DESCRIPTION OF THE TASK:
For each line below that contains the word "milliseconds", return that line.

ENTRIES PROVIDED:

■ ■ ■ ■ ■ ■ ■

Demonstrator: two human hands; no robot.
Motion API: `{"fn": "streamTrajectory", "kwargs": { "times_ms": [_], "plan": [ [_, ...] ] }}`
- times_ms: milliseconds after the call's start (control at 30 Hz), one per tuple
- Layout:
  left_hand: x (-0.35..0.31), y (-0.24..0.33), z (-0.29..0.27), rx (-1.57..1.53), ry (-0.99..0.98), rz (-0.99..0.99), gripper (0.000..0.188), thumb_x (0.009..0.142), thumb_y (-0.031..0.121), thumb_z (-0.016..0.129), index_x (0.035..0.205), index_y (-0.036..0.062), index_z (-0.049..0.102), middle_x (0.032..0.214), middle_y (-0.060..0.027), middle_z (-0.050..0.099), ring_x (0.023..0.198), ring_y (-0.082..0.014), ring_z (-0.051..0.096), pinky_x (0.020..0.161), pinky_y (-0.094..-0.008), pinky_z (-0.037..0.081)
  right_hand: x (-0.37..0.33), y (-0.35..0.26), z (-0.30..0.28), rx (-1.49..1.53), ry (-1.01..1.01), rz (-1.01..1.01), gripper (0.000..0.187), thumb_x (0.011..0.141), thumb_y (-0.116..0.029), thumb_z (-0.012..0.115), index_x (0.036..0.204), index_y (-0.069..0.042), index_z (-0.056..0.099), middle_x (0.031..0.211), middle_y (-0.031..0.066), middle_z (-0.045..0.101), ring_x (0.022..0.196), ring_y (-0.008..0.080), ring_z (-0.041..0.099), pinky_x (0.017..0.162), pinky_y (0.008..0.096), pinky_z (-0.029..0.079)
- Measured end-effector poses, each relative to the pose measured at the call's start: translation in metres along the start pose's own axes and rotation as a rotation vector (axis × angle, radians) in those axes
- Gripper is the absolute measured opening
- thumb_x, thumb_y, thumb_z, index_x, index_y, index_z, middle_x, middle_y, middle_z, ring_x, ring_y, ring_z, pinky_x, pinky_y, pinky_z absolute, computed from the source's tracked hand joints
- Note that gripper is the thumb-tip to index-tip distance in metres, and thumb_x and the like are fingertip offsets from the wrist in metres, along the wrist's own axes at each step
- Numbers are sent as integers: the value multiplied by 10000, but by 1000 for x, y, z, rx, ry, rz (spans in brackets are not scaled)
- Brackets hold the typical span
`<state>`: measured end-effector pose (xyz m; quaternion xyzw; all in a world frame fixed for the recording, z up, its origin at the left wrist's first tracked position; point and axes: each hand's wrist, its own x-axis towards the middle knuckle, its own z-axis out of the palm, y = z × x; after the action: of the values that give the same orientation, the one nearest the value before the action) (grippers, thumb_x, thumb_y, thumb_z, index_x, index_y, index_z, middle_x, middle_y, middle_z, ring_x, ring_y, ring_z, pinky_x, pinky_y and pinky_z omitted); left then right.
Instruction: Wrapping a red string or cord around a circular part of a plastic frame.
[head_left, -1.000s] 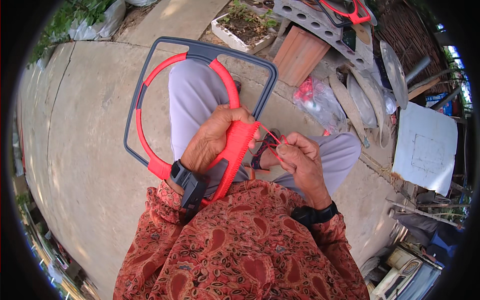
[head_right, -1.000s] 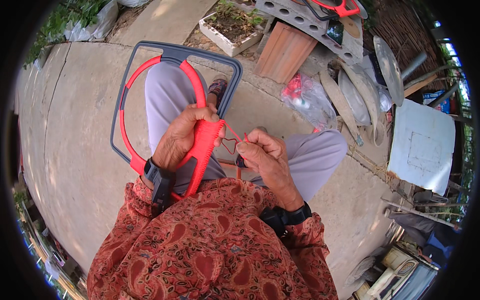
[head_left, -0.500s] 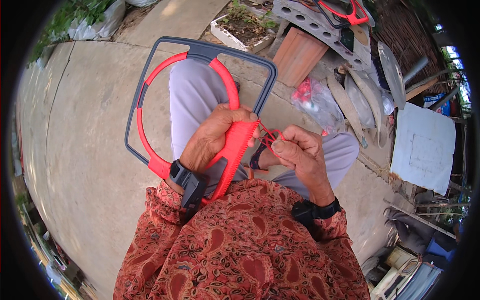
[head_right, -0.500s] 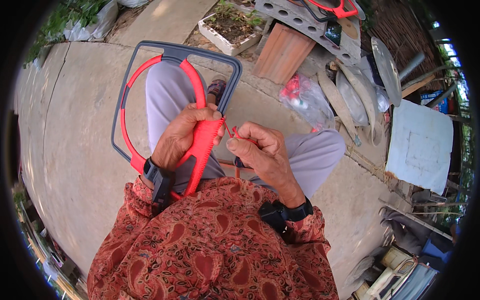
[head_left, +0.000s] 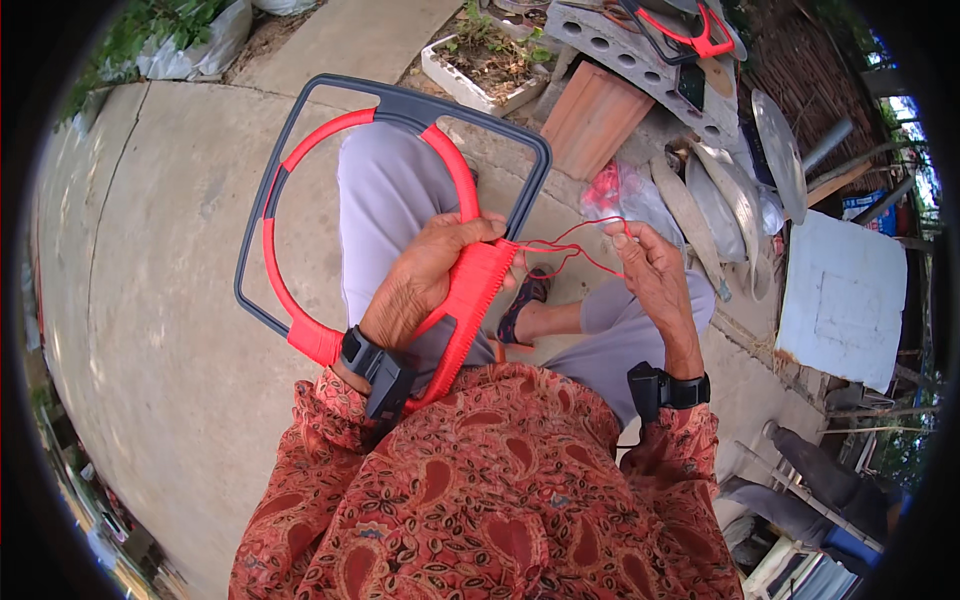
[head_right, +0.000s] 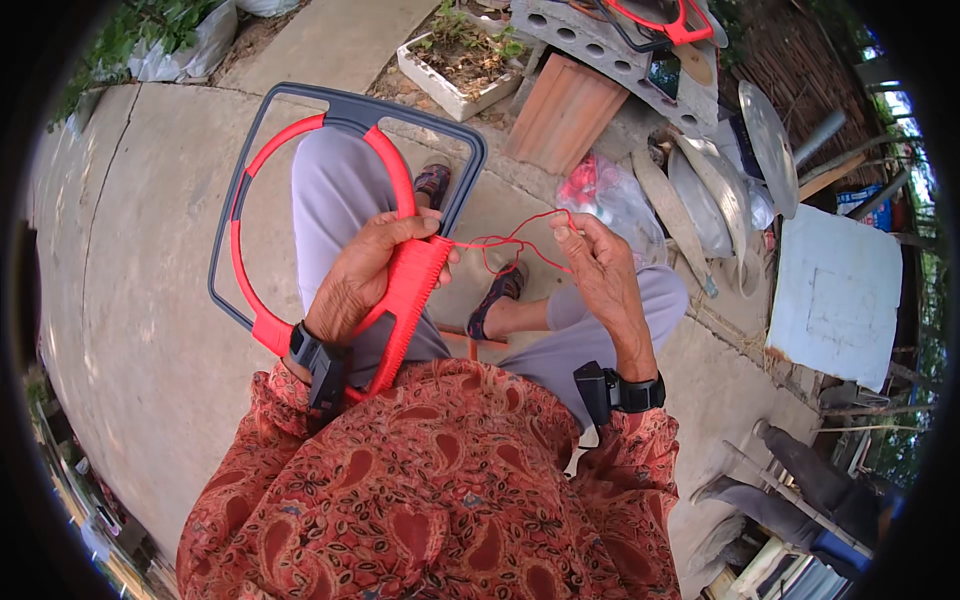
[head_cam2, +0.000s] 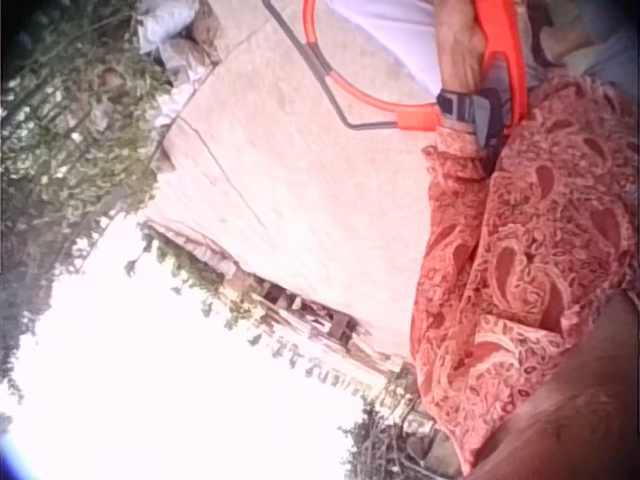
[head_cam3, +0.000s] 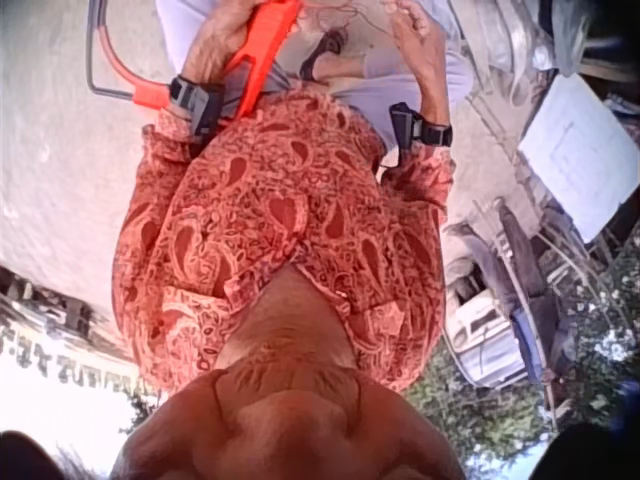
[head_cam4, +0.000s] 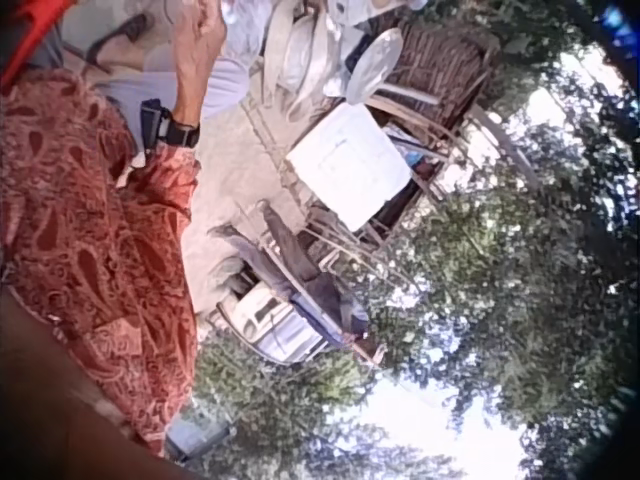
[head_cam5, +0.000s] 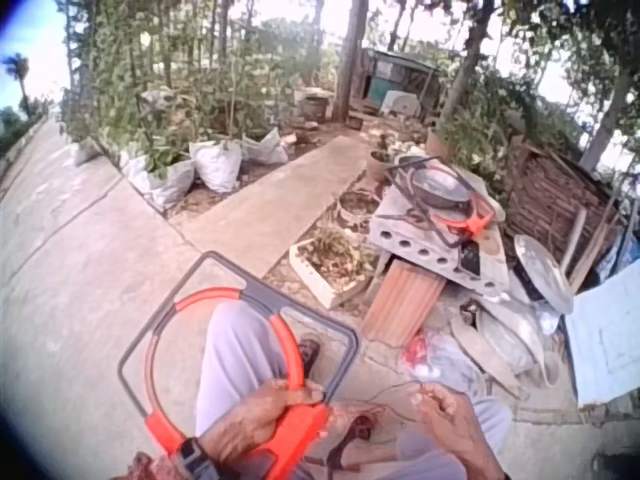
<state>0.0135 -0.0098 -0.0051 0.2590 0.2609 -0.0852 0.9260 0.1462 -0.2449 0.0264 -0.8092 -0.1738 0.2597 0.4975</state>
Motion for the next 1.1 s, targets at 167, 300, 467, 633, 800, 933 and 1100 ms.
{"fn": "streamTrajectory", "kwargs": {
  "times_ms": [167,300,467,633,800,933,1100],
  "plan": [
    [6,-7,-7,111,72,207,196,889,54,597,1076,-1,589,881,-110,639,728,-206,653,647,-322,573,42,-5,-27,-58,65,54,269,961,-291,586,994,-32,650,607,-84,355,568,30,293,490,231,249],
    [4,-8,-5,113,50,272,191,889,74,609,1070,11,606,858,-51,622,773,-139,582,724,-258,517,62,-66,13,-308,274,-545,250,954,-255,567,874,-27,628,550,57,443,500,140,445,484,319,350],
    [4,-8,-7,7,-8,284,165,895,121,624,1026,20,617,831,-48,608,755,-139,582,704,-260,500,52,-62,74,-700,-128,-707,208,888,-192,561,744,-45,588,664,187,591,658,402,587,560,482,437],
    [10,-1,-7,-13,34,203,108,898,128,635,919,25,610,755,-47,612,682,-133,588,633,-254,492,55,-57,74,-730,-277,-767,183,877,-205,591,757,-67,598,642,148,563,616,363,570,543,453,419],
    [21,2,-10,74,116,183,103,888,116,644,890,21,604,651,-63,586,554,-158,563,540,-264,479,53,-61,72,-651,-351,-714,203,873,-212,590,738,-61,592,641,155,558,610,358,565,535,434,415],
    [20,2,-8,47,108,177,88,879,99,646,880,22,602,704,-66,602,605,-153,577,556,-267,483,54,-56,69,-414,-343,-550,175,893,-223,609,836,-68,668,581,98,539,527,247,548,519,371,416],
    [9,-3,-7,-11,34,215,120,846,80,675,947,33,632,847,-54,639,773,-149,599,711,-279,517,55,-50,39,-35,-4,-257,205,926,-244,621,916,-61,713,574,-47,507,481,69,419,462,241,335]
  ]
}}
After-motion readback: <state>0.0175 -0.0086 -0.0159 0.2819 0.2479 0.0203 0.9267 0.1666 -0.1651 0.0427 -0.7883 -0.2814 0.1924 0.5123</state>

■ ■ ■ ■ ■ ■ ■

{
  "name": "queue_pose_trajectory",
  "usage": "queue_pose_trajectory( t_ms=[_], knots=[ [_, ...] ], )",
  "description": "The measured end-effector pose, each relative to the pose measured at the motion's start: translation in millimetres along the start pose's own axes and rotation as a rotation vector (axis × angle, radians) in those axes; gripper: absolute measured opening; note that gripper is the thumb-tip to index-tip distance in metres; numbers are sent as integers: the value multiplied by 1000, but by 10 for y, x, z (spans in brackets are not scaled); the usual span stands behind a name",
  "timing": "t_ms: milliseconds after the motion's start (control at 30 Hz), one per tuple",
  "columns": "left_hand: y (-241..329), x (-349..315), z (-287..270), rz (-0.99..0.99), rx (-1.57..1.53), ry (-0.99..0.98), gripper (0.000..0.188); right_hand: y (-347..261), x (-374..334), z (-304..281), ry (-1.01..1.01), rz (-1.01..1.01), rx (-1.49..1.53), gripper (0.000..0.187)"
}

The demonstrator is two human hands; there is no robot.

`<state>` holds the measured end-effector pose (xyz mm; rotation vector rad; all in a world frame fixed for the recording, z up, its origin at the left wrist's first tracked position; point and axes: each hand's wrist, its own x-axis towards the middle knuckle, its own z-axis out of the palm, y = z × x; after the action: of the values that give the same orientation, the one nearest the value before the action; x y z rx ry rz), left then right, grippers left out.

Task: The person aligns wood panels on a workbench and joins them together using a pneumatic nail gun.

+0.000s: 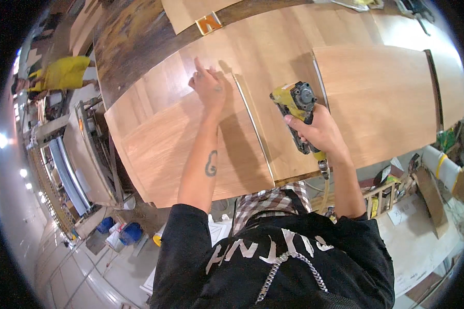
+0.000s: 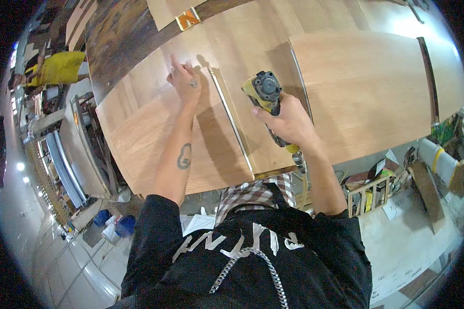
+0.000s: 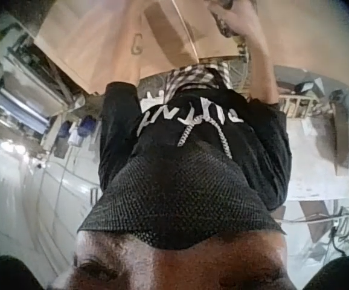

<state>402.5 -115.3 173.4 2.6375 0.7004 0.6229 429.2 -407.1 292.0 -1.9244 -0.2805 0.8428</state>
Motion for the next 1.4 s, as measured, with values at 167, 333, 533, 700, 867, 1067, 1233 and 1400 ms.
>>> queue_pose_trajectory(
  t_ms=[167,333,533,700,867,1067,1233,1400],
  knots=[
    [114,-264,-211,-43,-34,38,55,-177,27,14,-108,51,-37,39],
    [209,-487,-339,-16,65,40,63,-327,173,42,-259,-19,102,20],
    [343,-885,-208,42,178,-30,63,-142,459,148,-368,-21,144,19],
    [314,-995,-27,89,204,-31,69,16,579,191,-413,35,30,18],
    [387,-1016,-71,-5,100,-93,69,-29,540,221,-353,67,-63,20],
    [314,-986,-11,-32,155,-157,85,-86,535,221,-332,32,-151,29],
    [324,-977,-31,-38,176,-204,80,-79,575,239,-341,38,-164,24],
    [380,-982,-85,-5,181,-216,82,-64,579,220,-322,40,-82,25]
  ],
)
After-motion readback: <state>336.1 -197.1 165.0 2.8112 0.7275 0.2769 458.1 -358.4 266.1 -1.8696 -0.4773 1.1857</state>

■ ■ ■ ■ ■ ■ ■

ANSWER BELOW:
- times_ms: milliseconds after the call's start (control at 30 Hz), one per tuple
  "timing": "t_ms: milliseconds after the motion's start (control at 30 Hz), one per tuple",

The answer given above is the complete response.